What to produce: From the entries that follow, copy exactly the lines beginning at the line holding "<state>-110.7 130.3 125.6" and continuing through the line holding "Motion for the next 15".

Records excerpted from a collection
********
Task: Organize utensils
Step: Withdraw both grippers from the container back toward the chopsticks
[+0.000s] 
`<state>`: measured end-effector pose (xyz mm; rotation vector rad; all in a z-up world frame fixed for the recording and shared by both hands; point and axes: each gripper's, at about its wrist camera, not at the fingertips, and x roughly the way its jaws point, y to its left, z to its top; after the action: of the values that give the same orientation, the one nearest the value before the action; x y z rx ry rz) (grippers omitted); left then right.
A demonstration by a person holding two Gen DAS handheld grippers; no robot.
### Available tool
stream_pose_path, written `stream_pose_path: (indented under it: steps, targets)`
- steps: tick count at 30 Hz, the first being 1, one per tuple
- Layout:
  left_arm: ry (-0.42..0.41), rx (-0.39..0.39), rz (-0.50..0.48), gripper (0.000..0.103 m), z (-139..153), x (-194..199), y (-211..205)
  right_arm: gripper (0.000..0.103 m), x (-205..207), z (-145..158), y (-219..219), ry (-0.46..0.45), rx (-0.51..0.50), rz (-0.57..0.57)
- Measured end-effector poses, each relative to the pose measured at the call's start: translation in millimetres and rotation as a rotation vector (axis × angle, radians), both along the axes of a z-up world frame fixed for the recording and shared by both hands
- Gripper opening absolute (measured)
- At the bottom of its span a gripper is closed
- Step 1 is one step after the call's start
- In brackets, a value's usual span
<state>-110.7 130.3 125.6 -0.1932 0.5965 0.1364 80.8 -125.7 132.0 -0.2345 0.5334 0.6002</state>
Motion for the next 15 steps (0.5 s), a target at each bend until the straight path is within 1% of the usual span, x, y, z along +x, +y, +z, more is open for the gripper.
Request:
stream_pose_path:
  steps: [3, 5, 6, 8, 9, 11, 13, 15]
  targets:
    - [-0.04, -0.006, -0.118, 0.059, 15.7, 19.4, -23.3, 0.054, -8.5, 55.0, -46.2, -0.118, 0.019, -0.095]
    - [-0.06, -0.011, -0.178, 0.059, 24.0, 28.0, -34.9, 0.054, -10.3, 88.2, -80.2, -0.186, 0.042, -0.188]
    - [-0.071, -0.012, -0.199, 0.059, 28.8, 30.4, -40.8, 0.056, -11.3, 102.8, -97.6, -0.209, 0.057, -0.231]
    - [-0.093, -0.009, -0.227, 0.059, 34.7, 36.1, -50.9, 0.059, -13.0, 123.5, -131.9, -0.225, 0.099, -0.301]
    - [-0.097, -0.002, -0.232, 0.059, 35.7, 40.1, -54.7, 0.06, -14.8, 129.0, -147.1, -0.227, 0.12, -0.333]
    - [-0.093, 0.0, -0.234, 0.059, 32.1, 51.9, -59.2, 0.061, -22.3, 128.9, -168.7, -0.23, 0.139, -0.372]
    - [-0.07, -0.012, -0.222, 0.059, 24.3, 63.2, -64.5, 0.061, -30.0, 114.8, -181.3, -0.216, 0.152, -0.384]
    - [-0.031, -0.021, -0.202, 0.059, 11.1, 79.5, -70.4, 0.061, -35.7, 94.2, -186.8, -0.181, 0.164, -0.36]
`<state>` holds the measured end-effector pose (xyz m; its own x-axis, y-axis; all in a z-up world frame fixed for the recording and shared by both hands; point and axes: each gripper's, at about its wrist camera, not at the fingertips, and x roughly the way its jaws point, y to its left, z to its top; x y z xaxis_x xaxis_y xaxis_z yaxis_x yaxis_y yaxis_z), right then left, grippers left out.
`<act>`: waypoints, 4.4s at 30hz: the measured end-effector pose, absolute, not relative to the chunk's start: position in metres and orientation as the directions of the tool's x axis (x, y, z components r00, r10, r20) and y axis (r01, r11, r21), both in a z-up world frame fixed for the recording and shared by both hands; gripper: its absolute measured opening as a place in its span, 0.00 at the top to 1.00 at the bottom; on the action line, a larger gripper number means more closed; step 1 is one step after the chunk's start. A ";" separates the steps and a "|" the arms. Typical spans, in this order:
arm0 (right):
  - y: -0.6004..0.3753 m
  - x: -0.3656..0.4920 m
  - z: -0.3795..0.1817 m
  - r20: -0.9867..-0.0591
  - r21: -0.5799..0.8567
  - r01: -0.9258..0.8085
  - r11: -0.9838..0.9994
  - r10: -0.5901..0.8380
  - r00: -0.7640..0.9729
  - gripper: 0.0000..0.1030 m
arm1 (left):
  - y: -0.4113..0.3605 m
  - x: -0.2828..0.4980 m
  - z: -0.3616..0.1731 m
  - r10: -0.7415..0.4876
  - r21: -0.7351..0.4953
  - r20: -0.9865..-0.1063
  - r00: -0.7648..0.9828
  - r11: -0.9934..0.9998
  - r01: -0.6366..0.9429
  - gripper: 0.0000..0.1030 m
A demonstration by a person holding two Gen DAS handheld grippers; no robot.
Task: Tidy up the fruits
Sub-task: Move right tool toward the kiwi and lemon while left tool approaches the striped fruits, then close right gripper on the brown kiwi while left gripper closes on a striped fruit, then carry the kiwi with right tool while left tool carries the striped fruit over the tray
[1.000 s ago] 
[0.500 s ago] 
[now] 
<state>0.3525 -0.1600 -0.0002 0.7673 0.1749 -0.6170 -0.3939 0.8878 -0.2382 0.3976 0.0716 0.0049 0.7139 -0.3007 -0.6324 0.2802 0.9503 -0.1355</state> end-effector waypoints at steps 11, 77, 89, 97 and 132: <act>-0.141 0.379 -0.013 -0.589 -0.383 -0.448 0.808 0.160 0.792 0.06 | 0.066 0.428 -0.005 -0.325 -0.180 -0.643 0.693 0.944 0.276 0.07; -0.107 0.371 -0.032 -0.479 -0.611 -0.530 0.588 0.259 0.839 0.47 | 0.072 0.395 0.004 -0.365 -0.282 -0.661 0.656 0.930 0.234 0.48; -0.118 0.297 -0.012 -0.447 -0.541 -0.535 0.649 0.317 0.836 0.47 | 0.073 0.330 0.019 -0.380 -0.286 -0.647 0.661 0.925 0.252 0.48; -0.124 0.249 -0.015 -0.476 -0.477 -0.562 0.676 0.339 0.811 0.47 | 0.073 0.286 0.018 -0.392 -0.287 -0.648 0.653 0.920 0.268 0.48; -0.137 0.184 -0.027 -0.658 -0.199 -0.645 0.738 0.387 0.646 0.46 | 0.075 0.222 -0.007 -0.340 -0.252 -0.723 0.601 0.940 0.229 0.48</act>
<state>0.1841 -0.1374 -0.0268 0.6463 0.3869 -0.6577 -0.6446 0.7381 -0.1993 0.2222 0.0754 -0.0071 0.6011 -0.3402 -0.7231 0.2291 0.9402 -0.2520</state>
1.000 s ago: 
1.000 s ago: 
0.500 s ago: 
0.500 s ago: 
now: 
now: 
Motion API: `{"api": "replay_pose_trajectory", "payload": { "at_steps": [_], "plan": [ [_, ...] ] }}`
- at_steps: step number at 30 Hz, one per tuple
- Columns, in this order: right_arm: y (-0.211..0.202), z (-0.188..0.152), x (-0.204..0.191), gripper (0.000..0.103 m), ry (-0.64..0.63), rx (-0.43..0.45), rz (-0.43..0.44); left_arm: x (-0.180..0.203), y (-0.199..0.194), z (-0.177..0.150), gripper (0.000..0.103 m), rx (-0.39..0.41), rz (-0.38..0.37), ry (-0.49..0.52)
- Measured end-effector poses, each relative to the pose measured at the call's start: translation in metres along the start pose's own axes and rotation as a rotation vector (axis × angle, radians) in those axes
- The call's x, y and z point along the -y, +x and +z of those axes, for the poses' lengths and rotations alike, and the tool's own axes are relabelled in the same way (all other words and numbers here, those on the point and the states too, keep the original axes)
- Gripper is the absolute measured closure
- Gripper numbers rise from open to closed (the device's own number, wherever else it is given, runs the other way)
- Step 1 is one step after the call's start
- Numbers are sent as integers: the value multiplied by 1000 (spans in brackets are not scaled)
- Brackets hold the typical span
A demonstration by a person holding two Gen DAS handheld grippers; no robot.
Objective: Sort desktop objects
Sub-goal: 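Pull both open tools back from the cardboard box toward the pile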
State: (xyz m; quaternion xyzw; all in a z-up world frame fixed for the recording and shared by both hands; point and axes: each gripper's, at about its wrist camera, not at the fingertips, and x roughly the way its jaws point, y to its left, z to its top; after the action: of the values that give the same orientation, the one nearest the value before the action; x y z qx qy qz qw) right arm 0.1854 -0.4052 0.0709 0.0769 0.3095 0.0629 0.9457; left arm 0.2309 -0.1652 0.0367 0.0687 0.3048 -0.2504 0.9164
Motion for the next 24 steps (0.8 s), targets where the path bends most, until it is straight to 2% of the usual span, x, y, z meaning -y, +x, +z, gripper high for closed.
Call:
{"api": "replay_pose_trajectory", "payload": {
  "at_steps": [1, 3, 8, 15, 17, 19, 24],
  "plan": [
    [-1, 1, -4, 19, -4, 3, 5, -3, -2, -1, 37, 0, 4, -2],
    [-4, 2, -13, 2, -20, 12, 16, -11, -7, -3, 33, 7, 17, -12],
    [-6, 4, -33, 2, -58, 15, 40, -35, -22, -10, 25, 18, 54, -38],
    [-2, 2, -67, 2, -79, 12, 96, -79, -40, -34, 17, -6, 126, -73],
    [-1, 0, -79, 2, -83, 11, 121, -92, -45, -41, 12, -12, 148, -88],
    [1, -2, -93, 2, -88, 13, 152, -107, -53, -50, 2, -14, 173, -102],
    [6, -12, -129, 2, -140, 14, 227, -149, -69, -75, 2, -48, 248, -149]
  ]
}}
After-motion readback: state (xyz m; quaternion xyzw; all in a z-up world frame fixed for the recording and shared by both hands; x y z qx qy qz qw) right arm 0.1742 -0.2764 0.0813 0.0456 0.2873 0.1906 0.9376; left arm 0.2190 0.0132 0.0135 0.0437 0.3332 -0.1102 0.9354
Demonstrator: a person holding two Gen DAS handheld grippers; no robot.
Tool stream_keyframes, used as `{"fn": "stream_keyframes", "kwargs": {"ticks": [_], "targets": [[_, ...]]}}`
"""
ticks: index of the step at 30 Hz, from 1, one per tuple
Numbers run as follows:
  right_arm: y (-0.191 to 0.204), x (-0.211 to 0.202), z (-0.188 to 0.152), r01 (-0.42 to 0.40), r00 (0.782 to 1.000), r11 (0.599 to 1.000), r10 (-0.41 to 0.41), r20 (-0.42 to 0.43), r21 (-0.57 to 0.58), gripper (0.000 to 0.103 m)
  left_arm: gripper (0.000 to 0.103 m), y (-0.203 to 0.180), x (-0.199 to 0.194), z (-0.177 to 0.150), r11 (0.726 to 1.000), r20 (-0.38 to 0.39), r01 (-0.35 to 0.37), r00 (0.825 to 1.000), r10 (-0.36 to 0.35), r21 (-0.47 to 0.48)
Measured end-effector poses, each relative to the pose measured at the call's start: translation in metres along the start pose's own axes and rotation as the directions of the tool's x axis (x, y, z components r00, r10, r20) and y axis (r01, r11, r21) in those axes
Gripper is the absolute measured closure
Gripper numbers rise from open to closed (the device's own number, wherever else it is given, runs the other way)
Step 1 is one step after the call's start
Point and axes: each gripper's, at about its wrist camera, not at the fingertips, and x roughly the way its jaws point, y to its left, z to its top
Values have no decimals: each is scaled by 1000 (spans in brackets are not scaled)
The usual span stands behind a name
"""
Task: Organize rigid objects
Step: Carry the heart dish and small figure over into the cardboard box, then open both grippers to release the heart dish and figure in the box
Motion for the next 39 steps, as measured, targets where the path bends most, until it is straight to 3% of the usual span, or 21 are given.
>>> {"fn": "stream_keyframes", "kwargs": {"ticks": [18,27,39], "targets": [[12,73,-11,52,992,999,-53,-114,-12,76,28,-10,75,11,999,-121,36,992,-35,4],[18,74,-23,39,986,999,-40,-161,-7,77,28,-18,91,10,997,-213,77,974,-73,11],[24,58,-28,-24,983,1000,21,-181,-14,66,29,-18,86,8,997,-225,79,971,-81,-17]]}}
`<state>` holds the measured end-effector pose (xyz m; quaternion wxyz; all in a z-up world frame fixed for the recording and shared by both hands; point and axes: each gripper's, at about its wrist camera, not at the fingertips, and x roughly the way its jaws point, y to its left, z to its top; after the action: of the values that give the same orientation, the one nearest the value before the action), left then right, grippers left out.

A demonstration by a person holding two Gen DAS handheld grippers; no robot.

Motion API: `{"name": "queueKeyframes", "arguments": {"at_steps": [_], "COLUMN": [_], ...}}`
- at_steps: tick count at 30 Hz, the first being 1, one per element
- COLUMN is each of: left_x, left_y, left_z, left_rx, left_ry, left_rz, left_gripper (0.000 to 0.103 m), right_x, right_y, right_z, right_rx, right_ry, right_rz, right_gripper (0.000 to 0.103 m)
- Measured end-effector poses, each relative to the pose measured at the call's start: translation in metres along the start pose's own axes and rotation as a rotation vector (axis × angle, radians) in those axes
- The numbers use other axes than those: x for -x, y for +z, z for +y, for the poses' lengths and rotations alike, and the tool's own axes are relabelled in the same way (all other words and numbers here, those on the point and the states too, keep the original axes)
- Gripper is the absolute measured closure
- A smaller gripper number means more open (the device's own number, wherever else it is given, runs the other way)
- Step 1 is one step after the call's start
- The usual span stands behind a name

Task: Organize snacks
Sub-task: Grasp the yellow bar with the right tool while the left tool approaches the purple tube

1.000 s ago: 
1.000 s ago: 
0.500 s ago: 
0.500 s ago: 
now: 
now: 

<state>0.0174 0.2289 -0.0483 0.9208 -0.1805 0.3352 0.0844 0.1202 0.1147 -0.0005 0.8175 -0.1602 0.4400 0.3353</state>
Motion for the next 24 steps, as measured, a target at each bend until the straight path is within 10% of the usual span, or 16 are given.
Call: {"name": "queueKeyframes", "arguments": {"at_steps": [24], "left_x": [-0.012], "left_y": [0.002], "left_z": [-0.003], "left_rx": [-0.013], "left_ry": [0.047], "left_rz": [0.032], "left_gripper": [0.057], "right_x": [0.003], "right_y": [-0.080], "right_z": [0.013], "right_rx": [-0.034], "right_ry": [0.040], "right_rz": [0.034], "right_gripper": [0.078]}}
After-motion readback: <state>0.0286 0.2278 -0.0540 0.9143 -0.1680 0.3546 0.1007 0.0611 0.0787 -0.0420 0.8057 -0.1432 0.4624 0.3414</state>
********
Output below:
<state>-110.7 130.3 125.6 -0.1932 0.5965 0.1364 80.8 -125.7 132.0 -0.2345 0.5334 0.6002</state>
Motion for the next 15 steps (0.5 s), a target at each bend until the straight path is within 1% of the usual span, x, y, z along +x, +y, +z, more is open for the gripper.

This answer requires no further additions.